* TASK GOAL: Find every line of the records that has "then" and return it.

* MATERIAL FOR THE TASK:
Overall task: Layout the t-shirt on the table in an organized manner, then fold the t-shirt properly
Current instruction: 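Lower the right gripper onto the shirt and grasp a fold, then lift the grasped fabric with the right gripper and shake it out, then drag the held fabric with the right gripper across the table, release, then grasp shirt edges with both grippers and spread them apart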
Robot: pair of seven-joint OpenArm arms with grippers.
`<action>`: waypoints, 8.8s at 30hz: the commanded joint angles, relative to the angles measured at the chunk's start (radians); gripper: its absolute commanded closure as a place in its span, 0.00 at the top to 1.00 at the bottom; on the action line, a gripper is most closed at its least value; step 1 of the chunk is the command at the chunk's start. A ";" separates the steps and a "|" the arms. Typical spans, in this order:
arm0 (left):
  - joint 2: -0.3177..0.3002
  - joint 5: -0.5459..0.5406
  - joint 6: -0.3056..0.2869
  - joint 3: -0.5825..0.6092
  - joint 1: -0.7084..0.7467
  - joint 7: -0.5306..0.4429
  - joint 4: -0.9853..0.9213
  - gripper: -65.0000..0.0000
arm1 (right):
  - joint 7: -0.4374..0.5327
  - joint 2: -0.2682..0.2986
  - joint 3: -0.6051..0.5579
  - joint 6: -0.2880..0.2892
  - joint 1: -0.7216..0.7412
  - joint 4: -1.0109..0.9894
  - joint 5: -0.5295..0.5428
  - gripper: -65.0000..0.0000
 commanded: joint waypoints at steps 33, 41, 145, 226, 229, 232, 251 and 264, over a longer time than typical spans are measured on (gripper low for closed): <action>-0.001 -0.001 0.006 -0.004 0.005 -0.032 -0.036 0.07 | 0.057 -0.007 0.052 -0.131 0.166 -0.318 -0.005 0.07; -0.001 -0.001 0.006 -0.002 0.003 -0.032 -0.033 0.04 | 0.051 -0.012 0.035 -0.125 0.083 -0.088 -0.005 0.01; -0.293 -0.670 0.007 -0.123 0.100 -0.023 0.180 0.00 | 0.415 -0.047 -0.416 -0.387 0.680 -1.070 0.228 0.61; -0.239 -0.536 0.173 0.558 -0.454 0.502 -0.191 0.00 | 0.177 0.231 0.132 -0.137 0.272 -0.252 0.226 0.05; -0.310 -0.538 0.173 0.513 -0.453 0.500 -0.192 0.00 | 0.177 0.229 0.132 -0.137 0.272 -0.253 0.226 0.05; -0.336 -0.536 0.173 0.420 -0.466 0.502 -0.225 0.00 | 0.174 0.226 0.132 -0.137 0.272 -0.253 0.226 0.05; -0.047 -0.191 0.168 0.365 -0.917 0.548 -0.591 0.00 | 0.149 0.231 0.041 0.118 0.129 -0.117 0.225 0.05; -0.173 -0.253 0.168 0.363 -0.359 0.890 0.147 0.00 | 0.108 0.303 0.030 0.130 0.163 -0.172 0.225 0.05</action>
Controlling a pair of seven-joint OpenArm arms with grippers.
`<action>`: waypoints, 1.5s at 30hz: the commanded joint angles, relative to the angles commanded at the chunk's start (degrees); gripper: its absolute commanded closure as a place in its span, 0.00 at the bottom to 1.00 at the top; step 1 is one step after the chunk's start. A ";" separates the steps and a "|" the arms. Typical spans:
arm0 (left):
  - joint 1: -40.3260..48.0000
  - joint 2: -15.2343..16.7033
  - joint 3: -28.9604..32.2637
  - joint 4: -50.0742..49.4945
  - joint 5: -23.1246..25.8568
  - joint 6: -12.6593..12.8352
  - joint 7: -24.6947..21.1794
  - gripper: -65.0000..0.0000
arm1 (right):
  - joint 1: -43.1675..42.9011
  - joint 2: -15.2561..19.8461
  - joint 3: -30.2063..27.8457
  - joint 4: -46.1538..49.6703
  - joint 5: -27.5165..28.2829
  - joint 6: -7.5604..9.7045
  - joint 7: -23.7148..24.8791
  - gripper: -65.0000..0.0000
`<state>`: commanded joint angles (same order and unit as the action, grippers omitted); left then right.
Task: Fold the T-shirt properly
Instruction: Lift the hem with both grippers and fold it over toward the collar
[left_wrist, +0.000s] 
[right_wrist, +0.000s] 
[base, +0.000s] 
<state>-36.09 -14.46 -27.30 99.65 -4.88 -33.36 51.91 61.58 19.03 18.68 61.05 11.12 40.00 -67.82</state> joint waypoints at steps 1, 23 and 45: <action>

* EXERCISE ANSWER:
Overall task: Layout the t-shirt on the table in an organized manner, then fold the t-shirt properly
Current instruction: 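Lower the right gripper onto the shirt and grasp a fold, then lift the grasped fabric with the right gripper and shake it out, then drag the held fabric with the right gripper across the table, release, then grasp shirt edges with both grippers and spread them apart
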`<state>`: commanded joint angles (same order and unit as the action, grippers omitted); left then right.

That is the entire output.